*What you should do*
Identify each line in the records below that contains the word "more", and copy it.

Stored data:
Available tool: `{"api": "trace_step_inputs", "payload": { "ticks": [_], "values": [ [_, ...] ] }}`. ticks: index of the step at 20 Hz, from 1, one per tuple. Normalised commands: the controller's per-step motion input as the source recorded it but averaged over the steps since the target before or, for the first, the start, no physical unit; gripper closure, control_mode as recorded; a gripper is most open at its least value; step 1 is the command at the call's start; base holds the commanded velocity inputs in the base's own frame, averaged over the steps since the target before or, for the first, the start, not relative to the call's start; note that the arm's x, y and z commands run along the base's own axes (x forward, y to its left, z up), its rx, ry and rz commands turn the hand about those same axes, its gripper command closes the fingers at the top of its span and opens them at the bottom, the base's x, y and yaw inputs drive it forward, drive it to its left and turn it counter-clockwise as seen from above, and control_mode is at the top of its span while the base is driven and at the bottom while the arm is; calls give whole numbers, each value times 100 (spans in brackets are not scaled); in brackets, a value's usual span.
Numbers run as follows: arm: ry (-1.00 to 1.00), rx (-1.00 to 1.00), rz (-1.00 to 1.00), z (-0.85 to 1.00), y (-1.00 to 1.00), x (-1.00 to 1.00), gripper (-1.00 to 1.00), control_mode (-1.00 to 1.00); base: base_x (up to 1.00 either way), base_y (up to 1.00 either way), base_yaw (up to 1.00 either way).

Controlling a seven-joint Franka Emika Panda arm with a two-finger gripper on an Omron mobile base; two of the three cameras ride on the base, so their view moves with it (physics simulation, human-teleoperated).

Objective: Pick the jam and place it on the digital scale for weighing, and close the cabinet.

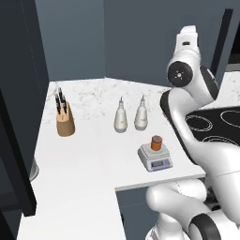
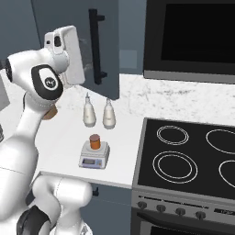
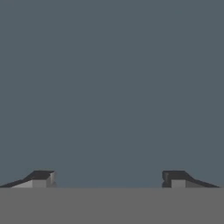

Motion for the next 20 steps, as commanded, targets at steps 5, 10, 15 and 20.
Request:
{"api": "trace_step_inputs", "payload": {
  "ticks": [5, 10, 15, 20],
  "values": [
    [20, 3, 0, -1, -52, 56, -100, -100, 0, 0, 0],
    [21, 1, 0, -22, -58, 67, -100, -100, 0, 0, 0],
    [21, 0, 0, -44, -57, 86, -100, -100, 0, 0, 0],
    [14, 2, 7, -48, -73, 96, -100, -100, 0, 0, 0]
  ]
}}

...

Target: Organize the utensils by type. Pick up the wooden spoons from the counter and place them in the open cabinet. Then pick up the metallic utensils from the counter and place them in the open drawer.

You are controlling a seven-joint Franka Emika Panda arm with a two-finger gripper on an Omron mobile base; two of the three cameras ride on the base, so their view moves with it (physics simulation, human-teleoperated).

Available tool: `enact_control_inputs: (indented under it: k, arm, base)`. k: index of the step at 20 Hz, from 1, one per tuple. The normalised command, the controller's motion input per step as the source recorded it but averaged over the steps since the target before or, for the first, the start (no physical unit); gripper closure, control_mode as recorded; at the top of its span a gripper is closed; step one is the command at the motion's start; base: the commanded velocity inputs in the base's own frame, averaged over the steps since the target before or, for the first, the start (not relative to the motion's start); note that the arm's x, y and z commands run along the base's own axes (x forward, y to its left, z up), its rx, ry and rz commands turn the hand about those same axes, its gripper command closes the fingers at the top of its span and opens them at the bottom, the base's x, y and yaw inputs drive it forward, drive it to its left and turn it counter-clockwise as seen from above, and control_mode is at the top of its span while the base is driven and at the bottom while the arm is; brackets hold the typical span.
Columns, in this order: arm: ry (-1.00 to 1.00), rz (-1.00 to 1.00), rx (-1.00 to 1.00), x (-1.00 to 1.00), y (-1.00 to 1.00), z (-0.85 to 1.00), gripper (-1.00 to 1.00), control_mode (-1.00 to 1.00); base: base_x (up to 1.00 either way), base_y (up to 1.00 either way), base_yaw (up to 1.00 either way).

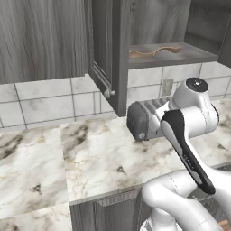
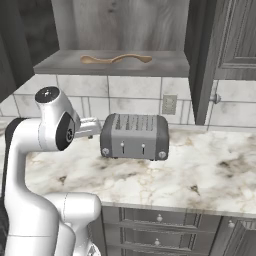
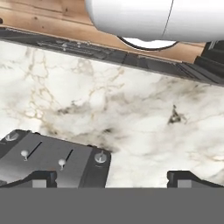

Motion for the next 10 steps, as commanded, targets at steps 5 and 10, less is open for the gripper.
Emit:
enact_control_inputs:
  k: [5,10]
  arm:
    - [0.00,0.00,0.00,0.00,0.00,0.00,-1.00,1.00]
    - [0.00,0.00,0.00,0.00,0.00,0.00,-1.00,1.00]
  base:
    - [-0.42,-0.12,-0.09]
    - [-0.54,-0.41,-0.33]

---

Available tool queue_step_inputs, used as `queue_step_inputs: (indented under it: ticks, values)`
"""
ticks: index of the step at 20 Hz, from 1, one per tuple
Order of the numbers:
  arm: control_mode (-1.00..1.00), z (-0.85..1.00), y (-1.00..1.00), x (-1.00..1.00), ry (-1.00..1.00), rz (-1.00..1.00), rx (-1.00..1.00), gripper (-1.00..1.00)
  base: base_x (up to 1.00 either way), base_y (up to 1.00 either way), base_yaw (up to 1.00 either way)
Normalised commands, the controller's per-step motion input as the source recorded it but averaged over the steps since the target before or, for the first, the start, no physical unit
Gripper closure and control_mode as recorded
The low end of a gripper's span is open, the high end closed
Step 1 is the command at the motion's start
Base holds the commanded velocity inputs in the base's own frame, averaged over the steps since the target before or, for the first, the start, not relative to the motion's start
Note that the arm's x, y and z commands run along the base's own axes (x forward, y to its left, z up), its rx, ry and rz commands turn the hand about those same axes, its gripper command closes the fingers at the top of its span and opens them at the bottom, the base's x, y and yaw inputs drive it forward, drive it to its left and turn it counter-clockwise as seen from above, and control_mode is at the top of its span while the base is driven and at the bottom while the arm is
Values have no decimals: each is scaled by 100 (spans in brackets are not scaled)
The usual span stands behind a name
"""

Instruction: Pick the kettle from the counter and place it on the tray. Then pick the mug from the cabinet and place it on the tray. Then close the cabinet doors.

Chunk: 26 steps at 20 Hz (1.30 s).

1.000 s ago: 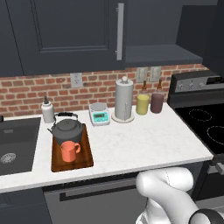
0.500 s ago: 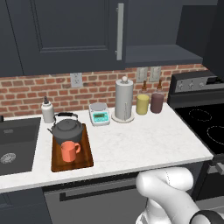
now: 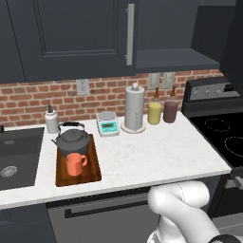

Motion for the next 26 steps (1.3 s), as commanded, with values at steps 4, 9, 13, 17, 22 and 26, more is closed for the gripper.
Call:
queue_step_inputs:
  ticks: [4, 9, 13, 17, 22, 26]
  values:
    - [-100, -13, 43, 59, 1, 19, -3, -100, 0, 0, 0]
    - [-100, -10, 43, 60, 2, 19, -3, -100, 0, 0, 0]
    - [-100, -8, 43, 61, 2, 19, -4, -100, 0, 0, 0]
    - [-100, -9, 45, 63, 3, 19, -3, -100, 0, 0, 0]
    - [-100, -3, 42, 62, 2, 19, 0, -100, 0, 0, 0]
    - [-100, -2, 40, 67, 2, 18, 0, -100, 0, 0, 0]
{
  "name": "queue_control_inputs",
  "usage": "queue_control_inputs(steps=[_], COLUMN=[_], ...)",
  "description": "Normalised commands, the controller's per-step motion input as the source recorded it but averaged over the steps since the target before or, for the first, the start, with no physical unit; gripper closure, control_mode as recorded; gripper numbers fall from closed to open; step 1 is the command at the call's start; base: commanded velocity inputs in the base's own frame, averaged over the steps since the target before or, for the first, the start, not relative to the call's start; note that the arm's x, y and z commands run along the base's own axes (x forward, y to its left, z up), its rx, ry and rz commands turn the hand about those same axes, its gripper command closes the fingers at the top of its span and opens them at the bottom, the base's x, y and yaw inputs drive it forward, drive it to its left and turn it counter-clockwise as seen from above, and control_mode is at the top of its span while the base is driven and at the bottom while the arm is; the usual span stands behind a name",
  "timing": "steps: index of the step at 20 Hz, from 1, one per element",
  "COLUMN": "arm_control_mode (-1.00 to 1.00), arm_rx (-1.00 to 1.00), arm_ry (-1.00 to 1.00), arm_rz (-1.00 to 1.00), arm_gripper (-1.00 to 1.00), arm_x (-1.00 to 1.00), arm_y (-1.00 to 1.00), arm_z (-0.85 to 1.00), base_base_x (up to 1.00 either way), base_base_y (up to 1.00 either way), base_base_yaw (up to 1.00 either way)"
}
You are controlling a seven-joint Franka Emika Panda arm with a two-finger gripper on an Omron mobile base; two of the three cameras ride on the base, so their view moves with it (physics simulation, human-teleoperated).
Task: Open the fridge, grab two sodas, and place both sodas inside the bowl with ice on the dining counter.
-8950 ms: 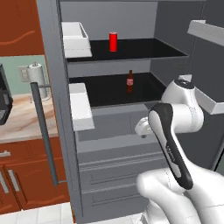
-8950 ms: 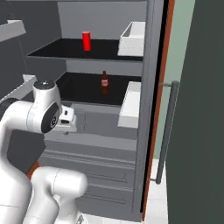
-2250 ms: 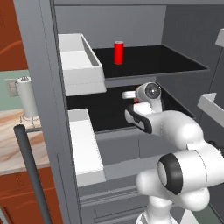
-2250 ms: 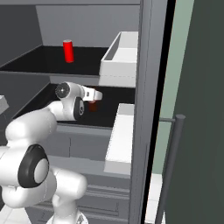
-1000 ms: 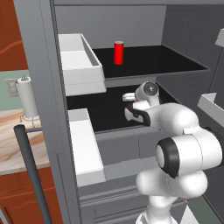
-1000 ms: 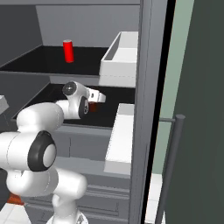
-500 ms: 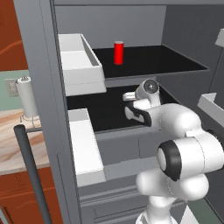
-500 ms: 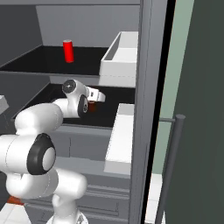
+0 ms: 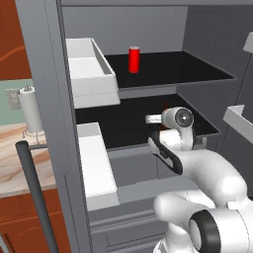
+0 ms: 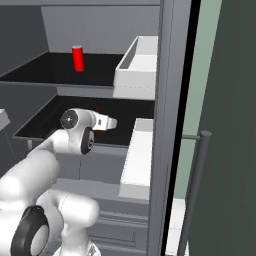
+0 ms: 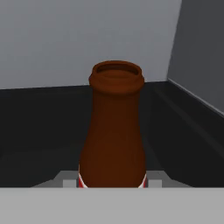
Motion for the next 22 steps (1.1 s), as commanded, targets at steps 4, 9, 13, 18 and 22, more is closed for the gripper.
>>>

*Response to the task*
Motion for the next 26 steps (1.3 s), as commanded, with values at steps 4, 9, 13, 17, 22 and 26, more is closed for the gripper.
Motion for the next 22 steps (1.1 s), as commanded, targets at steps 4, 9, 13, 18 and 22, more is closed for the gripper.

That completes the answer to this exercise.